Há duas versões para os motivos da demissão
de Cida, que não se excluem: foi acusada de assédio moral e racismo por
funcionários da pasta, denúncia rejeitada pela Comissão de Ética Pública (CEP)
da Presidência da República. Teria oferecido dinheiro para a campanha eleitoral
de 2026 a uma secretária da pasta em troca de sua demissão. No depoimento à
comissão, a ex-ministra disse que cancelava todos os compromissos para atender
à primeira-dama Janja e que "enrolava" outros ministros.
A outra versão é de que teria sido demitida
por incompetência, o que teria aumentado a rejeição de Lula entre as mulheres.
Ao tomar posse, de certa forma, Márcia Lopes corroborou a tese, ao afirmar que
Lula "quer ver as mulheres mais contentes". Seu maior desafio será
fazer com que os serviços públicos cheguem às mulheres de todo o país.
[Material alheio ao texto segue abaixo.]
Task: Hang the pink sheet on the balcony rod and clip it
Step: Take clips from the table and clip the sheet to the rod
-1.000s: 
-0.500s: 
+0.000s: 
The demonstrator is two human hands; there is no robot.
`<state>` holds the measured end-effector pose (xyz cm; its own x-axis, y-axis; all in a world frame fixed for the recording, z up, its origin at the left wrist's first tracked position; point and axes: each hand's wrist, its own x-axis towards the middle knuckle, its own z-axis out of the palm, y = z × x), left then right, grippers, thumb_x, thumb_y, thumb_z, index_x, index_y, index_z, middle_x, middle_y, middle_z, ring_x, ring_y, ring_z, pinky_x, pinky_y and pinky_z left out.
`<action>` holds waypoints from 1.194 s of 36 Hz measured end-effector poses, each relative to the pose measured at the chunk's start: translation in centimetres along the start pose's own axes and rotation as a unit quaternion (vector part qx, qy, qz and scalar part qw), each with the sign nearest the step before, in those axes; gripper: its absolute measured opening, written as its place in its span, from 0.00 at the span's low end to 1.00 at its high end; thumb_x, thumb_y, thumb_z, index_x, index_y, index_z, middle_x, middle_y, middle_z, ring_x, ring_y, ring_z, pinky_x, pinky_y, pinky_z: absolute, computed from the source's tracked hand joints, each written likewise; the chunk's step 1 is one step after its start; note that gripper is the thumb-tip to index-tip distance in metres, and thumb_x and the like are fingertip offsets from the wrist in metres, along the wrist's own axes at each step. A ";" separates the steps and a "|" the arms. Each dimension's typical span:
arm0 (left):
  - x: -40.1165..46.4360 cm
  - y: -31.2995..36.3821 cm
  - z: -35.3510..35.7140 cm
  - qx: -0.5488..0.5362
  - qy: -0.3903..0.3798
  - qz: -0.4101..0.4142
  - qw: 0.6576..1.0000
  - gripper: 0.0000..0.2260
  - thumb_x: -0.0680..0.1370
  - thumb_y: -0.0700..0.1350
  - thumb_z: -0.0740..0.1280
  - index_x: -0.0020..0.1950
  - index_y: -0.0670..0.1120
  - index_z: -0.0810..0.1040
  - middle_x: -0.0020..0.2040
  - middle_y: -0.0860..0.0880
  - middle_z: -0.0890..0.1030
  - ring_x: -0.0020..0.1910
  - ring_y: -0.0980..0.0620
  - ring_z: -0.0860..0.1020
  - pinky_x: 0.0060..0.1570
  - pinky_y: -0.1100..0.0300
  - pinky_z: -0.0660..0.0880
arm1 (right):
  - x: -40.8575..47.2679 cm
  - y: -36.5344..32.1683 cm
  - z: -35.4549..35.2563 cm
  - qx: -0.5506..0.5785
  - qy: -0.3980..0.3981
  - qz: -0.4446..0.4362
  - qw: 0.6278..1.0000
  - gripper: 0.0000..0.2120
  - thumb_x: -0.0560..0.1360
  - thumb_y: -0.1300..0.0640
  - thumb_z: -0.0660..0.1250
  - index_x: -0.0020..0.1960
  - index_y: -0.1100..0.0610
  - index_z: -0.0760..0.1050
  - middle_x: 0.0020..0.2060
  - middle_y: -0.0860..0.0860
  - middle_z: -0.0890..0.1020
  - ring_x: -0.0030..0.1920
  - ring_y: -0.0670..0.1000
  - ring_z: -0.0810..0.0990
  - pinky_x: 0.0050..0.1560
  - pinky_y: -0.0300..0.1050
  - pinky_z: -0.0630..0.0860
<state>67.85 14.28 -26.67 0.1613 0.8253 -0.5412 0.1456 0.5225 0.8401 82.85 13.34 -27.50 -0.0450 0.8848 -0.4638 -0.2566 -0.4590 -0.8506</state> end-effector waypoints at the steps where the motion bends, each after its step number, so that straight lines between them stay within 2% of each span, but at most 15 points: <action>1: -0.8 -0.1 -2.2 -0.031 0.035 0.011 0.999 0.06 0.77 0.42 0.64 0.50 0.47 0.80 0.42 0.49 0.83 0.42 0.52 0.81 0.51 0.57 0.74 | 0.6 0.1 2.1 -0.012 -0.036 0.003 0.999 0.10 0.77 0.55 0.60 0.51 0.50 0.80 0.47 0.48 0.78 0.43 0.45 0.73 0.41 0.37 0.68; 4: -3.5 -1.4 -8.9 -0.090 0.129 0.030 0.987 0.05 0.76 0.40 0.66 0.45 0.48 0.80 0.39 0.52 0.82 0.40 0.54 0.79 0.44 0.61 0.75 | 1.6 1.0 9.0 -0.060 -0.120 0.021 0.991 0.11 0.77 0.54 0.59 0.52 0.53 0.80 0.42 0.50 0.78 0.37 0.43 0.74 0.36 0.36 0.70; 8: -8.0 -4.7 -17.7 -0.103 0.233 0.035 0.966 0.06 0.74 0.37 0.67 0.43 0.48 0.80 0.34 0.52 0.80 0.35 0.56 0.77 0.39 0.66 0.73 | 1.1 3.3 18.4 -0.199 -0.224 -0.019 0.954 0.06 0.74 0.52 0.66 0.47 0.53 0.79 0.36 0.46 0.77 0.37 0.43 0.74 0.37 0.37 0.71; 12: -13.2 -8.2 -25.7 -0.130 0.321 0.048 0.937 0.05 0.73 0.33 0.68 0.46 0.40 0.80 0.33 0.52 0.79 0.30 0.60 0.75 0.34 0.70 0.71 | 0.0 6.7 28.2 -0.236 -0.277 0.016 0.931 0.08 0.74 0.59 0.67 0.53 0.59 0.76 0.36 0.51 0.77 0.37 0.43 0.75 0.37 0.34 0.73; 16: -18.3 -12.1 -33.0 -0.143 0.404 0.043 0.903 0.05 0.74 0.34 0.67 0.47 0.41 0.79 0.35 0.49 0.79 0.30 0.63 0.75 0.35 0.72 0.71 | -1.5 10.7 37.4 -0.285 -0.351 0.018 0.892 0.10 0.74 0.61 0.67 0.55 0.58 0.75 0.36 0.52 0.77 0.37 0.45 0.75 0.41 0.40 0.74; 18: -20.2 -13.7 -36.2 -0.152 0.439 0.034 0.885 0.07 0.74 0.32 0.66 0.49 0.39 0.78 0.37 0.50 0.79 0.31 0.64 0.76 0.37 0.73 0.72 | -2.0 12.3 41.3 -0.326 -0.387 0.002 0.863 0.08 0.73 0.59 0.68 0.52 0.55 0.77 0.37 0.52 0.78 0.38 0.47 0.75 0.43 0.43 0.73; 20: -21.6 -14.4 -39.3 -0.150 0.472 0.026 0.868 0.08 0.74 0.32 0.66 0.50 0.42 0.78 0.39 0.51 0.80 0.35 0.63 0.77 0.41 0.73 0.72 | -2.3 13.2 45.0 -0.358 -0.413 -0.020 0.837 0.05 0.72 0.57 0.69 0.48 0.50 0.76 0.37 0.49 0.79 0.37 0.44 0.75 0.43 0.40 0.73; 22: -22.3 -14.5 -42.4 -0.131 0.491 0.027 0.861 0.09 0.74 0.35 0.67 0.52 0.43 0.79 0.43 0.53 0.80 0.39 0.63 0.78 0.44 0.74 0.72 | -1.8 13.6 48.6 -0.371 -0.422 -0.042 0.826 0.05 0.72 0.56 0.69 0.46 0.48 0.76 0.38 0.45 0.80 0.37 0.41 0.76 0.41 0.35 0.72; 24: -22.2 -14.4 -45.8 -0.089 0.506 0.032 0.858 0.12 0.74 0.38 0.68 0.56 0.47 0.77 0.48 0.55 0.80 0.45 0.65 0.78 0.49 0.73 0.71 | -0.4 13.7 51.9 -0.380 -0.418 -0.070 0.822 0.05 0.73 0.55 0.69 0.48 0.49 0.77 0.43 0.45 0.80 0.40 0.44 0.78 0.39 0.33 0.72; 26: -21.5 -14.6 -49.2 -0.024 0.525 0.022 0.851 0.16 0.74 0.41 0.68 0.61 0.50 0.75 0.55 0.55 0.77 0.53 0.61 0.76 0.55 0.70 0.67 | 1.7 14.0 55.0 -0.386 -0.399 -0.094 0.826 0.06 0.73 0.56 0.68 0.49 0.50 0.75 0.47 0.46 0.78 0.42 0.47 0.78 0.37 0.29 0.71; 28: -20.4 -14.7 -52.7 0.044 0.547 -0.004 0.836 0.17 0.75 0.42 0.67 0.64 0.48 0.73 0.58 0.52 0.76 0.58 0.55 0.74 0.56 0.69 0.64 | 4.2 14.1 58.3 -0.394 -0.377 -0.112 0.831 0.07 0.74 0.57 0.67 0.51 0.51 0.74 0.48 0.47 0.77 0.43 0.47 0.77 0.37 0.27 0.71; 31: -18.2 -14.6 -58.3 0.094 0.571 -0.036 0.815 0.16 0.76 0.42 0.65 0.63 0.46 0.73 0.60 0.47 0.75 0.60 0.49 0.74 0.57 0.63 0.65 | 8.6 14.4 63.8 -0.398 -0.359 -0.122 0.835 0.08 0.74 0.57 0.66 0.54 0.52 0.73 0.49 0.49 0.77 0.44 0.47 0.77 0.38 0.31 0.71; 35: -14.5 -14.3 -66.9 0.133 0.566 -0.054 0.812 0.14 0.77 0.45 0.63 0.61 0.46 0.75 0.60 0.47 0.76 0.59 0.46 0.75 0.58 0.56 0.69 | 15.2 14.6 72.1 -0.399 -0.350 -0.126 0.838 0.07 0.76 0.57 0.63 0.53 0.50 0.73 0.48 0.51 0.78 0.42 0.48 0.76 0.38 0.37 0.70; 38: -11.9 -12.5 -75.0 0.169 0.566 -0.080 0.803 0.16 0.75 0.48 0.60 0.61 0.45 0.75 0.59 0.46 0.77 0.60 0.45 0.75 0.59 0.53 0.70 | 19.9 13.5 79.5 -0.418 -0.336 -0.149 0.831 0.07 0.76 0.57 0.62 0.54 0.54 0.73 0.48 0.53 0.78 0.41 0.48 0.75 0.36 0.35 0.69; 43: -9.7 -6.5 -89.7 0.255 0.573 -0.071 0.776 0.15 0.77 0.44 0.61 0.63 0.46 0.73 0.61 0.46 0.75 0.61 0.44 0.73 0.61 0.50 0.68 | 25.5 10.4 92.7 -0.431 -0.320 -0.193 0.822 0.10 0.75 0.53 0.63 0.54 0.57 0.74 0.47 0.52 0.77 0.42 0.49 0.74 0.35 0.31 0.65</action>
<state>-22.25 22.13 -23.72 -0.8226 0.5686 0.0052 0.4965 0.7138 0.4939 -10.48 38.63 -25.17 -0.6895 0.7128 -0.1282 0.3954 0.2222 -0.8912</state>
Apesar
da narrativa da incompetência, a questão pode ser bem outra.
Lula teve a maioria dos votos femininos por
causa de suas políticas sociais, que empoderaram as mulheres na relação
familiar, como o Bolsa Família, e devido à misoginia do ex-presidente Jair
Bolsonaro, sobretudo na classe média. A inflação, a violência, o deficit de
assistência na saúde e a baixa qualidade do ensino com certeza impactam
negativamente sua imagem junto às mulheres.
Mas não é apenas isso. As políticas
identitárias do governo, sobretudo do PT, focadas na igualdade de gênero e na
diversidade sexual, eixo de atuação do Ministério das Mulheres até aqui, são um
prato cheio para o discurso machista e reacionário. Sobretudo junto às famílias
de baixa renda, que se sentem ameaçadas pela revolução dos costumes.
Essa é uma batalha perdida junto às famílias
cristãs das periferias, inclusive, católicas. Com base em pesquisas de opinião,
o governo tenta reverter esse quadro e pretende mudar o eixo de atuação do
Ministério das Mulheres para temas como saúde, educação, violência e habitação.
O feminismo, o identitarismo e a diversidade de gênero vão para o congelador.